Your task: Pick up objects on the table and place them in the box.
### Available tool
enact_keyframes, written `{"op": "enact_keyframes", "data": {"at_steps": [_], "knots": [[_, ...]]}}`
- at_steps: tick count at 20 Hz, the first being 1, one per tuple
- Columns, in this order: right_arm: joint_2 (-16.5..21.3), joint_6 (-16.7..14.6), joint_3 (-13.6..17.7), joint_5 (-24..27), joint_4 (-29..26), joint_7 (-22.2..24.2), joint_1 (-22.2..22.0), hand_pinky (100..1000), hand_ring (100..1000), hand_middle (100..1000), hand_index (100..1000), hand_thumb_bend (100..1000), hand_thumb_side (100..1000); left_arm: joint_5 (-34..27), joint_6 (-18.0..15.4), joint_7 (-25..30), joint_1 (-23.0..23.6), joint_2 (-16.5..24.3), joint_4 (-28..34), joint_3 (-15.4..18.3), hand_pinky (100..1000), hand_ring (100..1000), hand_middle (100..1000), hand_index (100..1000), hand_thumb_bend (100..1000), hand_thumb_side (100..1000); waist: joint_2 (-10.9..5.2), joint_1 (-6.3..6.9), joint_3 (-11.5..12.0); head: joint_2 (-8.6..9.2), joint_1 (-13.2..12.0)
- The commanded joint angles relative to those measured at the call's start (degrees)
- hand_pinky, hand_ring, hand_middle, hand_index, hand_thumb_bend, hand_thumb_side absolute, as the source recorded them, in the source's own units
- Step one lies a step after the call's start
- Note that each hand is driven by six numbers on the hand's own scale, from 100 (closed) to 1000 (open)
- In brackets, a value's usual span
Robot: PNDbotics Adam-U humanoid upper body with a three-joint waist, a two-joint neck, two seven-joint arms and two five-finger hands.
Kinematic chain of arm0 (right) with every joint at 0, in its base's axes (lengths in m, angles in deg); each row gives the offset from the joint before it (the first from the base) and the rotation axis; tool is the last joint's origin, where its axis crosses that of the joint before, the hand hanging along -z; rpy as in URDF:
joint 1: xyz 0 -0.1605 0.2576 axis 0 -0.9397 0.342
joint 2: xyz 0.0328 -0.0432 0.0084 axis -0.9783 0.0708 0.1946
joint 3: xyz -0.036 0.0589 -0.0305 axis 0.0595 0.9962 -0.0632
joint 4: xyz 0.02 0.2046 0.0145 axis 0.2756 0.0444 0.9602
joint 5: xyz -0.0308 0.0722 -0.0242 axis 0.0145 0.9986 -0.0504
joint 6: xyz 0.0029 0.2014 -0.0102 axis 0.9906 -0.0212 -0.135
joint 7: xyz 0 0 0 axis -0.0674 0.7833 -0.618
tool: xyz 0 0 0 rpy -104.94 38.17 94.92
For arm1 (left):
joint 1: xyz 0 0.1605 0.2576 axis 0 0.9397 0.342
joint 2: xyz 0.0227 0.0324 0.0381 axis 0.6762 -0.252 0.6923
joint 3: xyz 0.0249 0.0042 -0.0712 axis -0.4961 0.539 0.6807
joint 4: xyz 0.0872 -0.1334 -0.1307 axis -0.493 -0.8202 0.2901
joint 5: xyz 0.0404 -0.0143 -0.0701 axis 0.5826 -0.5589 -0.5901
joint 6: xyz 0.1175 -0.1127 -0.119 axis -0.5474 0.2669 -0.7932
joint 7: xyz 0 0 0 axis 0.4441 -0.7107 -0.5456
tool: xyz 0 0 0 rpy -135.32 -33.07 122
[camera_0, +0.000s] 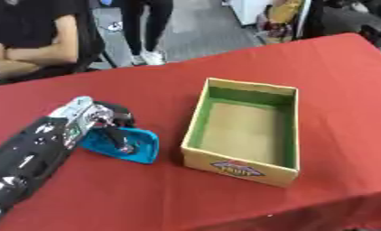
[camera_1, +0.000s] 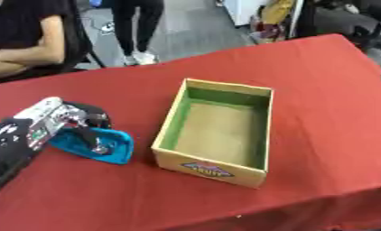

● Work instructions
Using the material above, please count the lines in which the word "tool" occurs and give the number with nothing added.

● Result
4